Fredericton Transit provides public transport to most residential districts Monday to Saturday, between 6:15 am and 11:00 pm. Kings Place in the central business district is the common interchange point for all services. A typical route has an hourly frequency throughout the day, with more frequent services in peak hour on weekdays.

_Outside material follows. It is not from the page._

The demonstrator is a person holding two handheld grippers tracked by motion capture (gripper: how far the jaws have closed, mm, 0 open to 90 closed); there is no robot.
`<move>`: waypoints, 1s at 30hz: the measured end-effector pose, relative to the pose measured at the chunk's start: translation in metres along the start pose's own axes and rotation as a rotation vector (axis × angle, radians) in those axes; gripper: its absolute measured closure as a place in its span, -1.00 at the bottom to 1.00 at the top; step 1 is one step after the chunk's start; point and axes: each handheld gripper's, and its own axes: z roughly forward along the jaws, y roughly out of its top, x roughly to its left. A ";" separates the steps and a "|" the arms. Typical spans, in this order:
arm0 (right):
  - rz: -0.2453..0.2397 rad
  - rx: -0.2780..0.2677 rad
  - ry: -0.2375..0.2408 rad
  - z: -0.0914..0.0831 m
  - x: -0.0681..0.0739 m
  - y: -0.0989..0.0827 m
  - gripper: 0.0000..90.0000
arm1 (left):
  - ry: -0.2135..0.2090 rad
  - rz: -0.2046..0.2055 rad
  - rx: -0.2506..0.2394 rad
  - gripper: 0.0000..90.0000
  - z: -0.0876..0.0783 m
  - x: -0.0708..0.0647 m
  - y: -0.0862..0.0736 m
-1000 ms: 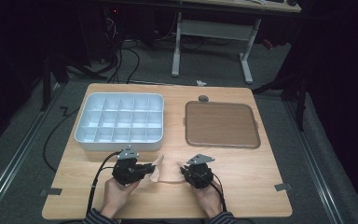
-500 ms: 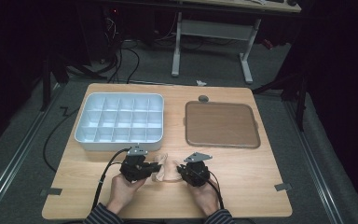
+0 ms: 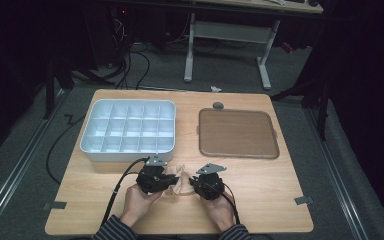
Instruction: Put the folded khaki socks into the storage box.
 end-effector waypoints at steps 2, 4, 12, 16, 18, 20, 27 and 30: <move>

Fredericton Transit routes are often suffixed with N or S, denoting the direction in which the bus travels. As of June 22, 2026 Fredericton Transit operates the following routes:

Fredericton Transit Routes
| No. | Name | Description and notes |
| 10N | Carlisle | via Prospect / Main |
| 11S | Prospect | via Main / Prospect |
| 12N | Brookside | via Smythe / Brookside |
| 13S | Prospect | via Brookside / Smythe |
| 14N | Barker's Point | via York / Union |
| 15S | Hanwell Park | via Union / York |
| 16N | Marysville | via UNB / Dr. Everett Chalmers Regional Hospital / MacLaren |
| 17S | Regent | via MacLaren / University of New Brunswick / Dr. Everett Chalmers Regional Hospital |
| 116 | Kings Place | via Skyline Acres / Southwood Park |
| 216 | Corbett Centre | via Southwood / Skyline Acres |
| 300 | Campus Connect | via UNB Student Union Building. |

In addition to the above Monday to Saturday routes,as of June 2025, Fredericton Transit offers service on Sunday from 9am to 6pm.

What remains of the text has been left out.